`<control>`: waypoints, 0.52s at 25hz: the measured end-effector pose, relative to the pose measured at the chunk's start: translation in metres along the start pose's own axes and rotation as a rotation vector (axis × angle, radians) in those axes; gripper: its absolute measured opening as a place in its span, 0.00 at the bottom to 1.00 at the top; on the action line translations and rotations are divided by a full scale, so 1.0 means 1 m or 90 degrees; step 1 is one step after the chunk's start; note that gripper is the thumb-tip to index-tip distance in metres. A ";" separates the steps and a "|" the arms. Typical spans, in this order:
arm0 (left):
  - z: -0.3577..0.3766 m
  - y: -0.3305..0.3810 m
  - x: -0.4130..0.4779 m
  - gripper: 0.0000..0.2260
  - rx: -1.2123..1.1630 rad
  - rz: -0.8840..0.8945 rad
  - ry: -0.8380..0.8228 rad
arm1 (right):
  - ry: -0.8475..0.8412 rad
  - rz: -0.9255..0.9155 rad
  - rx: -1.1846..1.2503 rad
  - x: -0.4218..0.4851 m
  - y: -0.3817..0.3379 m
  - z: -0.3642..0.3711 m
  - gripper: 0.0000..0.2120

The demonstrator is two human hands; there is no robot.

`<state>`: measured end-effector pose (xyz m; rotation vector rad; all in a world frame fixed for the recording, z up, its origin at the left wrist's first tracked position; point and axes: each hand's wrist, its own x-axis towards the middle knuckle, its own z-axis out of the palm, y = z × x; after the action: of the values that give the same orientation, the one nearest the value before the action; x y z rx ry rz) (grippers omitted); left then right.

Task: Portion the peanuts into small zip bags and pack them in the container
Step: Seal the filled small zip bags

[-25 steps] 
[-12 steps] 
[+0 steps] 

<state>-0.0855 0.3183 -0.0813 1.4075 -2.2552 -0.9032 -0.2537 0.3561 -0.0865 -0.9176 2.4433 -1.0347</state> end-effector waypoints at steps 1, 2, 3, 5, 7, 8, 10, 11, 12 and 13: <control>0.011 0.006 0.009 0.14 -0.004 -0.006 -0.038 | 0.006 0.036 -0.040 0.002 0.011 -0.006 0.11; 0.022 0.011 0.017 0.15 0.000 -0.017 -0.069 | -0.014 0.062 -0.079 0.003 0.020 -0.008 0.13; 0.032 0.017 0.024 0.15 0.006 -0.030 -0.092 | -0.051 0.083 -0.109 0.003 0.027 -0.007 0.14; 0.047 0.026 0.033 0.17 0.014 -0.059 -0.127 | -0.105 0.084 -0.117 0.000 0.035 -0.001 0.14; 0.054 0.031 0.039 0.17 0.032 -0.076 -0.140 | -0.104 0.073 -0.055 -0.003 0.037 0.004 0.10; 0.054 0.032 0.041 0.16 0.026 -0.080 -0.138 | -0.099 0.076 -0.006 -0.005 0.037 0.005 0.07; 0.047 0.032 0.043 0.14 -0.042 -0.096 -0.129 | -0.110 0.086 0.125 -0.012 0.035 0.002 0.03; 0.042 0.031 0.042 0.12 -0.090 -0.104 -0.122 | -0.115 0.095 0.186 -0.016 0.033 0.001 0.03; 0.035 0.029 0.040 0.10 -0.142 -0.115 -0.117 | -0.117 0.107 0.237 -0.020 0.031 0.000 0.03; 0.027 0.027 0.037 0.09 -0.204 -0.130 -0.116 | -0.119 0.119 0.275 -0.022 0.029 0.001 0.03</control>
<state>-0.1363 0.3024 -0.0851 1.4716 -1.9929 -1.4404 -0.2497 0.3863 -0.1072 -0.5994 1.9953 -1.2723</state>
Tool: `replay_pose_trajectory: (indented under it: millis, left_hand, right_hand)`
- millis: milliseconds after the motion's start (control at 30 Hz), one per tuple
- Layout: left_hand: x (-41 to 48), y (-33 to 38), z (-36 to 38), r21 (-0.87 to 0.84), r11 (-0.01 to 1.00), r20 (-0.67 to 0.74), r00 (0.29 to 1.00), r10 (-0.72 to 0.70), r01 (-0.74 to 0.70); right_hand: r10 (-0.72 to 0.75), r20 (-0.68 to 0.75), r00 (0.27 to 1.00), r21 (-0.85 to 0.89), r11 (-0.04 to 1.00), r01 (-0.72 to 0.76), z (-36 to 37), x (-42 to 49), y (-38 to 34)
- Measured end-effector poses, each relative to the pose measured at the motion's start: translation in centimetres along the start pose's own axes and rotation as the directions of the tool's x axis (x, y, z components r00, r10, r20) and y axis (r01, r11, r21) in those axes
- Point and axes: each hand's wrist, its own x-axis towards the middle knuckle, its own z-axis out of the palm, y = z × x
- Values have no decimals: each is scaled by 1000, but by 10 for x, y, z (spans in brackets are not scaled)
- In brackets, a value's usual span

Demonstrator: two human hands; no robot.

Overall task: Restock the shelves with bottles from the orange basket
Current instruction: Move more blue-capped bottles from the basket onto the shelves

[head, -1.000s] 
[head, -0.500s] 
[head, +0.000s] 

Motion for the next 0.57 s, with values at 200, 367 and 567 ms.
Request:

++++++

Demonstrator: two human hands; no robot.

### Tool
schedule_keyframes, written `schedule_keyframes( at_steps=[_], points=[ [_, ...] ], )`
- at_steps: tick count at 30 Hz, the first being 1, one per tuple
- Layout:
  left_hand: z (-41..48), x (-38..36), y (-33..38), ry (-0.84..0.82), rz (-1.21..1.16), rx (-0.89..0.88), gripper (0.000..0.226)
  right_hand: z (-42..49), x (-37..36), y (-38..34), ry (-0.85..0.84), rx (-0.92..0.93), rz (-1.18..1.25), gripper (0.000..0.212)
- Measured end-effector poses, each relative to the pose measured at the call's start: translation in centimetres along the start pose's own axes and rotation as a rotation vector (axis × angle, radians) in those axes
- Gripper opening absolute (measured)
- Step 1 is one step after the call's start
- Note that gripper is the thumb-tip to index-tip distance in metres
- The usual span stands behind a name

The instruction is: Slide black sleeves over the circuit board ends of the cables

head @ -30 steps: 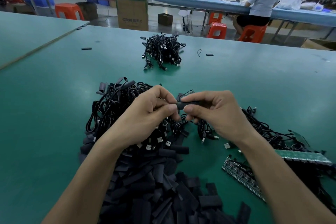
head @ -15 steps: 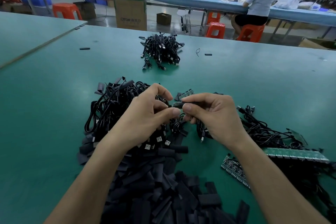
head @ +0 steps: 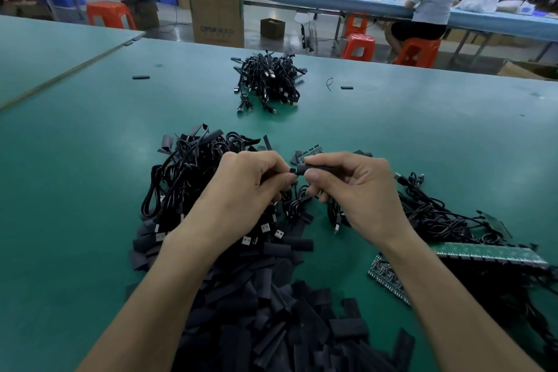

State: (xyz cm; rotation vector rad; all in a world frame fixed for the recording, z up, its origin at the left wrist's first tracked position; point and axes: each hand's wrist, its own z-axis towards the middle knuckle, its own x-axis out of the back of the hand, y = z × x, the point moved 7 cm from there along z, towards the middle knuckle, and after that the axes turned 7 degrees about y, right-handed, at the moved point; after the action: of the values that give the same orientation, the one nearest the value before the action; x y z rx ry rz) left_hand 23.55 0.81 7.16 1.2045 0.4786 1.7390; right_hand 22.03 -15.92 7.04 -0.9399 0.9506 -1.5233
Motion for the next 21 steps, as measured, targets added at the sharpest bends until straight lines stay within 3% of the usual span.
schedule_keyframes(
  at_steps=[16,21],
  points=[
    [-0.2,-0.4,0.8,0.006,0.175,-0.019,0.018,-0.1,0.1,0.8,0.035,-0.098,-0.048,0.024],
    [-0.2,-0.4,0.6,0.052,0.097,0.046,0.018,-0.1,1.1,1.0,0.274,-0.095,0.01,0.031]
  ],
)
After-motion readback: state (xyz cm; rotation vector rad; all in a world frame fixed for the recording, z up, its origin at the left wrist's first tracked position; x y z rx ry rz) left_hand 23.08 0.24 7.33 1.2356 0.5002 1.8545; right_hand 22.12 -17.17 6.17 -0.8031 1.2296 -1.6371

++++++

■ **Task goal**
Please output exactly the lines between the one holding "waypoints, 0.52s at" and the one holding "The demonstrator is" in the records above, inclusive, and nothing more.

■ **Answer for the task**
`<control>`: waypoints, 0.52s at 25hz: the measured end-effector pose, relative to the pose measured at the chunk's start: translation in metres along the start pose's own axes and rotation as a rotation vector (axis × angle, radians) in those axes; gripper: its absolute measured opening as a place in its span, 0.00 at the bottom to 1.00 at the top; on the action line translations and rotations are divided by a full scale, so 1.0 means 1 m or 90 degrees; step 1 is one step after the chunk's start; note that gripper is the thumb-tip to index-tip distance in metres. A ";" separates the steps and a "|" the arms. Typical spans, in this order:
arm0 (left):
  - z: -0.3577..0.3766 m
  - y: -0.3305..0.3810 m
  - x: -0.4130..0.4779 m
  - gripper: 0.0000..0.2260
  - rx: -1.2123..1.1630 rad
  - rz: -0.8840..0.8945 rad
  - ry: -0.8380..0.8228 rad
arm1 (right):
  - ry: -0.8475..0.8412 rad
  - rz: -0.9255..0.9155 rad
  - rx: -1.1846..1.2503 rad
  - x: -0.4218..0.4851 m
  - y: -0.3817..0.3379 m
  - z: -0.3642..0.3711 m
  - gripper: 0.0000..0.2120

The demonstrator is two human hands; there is no robot.

The response above is complete.